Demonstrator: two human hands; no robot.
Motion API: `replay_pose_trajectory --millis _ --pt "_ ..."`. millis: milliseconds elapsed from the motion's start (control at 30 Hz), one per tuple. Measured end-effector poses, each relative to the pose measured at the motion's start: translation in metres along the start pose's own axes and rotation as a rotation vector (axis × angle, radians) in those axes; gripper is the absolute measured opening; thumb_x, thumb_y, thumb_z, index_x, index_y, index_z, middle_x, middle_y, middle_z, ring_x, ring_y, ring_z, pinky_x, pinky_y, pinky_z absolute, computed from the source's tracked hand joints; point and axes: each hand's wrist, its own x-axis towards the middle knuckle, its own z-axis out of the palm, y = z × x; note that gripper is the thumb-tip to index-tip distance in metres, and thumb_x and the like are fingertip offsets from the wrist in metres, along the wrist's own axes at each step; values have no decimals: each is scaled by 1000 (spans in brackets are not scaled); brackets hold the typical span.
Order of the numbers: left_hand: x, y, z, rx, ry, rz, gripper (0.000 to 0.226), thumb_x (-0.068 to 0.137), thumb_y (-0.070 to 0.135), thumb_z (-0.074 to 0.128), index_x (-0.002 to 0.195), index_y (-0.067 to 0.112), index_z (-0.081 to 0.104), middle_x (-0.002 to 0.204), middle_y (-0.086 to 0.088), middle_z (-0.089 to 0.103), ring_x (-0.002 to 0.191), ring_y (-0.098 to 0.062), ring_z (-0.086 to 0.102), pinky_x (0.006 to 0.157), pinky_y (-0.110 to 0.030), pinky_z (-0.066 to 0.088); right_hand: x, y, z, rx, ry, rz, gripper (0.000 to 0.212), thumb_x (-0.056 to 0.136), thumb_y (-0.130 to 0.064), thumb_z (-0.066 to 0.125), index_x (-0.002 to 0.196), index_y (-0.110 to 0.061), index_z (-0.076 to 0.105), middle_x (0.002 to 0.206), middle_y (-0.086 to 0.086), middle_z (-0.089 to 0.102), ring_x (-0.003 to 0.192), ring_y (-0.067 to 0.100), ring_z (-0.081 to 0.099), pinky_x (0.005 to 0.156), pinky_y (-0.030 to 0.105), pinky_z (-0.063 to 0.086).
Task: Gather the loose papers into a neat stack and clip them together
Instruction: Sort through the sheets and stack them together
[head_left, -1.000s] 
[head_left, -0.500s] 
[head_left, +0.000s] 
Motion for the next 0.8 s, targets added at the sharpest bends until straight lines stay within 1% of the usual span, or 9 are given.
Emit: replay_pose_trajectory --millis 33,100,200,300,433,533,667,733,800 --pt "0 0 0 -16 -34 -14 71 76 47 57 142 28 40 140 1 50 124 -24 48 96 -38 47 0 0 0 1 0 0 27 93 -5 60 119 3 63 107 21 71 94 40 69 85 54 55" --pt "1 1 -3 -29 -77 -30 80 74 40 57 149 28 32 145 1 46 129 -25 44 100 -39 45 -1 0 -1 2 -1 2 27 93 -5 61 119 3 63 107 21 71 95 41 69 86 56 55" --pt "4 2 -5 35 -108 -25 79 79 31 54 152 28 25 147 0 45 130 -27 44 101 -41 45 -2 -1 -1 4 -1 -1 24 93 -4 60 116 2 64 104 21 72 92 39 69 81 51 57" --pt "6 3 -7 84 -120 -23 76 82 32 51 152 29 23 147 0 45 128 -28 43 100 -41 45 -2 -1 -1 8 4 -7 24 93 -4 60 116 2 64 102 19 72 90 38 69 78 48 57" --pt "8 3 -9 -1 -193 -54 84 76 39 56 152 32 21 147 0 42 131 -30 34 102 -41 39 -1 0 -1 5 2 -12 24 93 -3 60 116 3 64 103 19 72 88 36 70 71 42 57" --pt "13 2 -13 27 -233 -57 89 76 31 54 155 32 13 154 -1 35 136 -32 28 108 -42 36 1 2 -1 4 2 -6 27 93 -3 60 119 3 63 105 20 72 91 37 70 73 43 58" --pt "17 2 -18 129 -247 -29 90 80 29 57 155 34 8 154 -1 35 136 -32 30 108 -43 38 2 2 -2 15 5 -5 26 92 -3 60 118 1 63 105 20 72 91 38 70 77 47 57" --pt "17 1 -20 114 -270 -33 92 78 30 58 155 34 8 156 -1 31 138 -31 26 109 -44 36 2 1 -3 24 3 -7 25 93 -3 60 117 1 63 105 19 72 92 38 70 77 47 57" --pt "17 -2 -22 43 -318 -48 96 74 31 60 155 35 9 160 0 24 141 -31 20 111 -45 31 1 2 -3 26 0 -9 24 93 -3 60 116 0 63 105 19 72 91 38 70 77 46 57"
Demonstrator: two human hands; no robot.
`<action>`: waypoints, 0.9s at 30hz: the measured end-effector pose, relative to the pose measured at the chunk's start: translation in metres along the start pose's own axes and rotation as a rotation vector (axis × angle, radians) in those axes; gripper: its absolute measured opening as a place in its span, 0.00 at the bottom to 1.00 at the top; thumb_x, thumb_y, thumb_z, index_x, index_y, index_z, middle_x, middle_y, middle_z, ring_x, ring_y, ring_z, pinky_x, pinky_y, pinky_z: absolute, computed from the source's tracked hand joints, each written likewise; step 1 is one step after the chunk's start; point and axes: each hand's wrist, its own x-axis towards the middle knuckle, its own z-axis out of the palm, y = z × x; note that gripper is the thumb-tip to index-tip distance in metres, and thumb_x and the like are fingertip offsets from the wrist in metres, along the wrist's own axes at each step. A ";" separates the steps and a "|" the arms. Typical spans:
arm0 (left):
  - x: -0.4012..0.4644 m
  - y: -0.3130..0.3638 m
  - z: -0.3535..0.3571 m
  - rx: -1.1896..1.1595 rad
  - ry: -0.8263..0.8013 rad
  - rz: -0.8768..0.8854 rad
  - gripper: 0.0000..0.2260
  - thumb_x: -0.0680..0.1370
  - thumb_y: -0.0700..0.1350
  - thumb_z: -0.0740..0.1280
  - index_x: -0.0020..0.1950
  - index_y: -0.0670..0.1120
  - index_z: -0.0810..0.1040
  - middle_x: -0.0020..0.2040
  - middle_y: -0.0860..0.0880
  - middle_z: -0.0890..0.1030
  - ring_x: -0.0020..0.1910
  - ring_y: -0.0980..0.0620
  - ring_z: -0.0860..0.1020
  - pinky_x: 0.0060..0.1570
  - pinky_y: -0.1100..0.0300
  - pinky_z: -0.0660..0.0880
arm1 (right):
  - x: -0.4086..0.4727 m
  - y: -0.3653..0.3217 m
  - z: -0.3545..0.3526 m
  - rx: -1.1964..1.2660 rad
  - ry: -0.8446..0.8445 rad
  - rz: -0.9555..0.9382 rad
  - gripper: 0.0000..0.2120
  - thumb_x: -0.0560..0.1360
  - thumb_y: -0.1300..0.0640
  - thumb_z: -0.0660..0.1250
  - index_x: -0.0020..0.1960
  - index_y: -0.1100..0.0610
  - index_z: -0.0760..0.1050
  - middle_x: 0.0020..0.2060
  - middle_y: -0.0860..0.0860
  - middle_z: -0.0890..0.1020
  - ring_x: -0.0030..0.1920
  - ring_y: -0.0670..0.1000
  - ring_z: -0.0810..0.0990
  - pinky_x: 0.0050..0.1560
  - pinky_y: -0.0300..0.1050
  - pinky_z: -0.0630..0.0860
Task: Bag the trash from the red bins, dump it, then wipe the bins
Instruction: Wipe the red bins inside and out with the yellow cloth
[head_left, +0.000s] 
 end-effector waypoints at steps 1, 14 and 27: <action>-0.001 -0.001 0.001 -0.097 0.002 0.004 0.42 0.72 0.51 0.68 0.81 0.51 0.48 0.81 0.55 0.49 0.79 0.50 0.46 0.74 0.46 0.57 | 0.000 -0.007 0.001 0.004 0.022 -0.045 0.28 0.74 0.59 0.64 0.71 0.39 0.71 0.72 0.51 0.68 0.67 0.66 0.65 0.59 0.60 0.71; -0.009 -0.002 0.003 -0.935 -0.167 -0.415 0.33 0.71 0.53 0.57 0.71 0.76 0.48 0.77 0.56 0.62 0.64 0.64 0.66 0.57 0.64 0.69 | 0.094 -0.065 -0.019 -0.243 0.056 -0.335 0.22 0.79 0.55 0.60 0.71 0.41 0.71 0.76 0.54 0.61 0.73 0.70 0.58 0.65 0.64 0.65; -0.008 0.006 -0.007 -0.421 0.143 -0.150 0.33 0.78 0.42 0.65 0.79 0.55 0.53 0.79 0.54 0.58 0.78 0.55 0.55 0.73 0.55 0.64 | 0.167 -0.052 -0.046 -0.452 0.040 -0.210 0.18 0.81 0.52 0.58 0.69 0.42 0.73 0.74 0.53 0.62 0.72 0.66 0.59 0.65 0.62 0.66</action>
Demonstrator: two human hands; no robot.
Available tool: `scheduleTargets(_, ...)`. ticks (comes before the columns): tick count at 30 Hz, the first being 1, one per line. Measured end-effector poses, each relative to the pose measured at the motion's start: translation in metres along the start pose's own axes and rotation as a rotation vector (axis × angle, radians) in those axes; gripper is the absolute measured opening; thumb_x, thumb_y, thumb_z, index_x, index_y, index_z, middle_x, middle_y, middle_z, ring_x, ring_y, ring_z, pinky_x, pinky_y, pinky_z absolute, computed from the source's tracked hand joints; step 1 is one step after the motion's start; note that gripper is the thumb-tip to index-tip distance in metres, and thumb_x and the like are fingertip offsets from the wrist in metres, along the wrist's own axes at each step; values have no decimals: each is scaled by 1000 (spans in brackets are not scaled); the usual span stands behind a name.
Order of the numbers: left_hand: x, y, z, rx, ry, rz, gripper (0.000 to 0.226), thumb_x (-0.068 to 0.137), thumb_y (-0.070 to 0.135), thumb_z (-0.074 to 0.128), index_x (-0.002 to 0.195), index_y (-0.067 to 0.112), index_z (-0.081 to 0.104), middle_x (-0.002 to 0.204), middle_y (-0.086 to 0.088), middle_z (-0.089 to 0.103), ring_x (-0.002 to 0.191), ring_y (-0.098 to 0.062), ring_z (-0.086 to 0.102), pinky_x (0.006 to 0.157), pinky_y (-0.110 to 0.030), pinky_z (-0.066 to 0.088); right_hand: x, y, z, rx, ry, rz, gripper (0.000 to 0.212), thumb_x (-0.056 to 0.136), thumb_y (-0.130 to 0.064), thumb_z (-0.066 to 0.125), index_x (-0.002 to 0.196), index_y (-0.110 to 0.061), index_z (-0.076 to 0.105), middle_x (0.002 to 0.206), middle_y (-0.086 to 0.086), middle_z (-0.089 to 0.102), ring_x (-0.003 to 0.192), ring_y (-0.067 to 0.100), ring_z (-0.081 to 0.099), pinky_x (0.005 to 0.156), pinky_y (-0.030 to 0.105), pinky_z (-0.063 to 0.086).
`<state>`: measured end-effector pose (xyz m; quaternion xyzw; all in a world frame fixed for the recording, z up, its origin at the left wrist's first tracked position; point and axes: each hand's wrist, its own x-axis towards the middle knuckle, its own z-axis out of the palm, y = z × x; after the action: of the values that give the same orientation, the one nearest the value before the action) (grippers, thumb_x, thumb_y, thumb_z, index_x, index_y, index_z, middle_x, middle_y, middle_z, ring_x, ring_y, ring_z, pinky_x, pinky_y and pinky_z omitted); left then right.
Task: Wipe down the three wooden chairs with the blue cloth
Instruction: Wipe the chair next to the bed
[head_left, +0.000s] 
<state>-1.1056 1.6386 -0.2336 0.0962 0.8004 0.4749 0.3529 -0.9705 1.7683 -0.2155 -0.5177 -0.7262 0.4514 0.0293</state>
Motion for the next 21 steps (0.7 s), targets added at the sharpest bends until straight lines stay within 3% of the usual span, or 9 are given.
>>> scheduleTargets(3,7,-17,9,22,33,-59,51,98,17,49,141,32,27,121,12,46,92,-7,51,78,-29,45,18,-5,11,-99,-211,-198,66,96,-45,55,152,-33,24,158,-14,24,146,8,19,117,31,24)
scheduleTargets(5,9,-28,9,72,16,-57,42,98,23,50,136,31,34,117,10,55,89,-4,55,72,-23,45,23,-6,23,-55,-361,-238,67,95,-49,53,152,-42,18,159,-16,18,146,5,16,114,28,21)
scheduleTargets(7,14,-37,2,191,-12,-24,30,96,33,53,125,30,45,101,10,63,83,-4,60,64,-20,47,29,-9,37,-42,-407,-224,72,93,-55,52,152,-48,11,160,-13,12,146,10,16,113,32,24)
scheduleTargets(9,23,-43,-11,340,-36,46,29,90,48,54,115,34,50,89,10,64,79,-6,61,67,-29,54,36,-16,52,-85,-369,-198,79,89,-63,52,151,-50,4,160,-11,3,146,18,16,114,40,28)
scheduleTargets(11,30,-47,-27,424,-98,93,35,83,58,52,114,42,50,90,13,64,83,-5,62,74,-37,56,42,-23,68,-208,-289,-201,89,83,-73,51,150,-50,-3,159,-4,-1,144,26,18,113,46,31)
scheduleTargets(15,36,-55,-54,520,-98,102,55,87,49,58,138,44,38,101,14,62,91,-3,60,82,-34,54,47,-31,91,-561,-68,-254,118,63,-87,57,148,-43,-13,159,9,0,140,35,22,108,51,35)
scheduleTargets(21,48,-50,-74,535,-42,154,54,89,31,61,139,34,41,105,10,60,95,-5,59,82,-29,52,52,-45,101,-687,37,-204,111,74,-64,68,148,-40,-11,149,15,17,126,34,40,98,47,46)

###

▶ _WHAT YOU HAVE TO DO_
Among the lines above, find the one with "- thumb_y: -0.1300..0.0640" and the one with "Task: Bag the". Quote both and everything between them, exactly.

▶ _SOLUTION TO THE PROBLEM_
  - thumb_y: -0.1300..0.0640
  - thumb_z: -0.0660..0.1250
  - index_x: -0.0020..0.1960
  - index_y: -0.1100..0.0610
  - index_z: -0.0760..0.1050
  - middle_x: 0.0020..0.2060
  - middle_y: -0.0860..0.0860
  - middle_z: -0.0890..0.1020
  - ring_x: -0.0030..0.1920
  - ring_y: -0.0670..0.1000
  - ring_z: -0.0810..0.0990
  - pinky_x: 0.0050..0.1560
  - pinky_y: -0.0300..0.1050
  - pinky_z: -0.0630..0.0860
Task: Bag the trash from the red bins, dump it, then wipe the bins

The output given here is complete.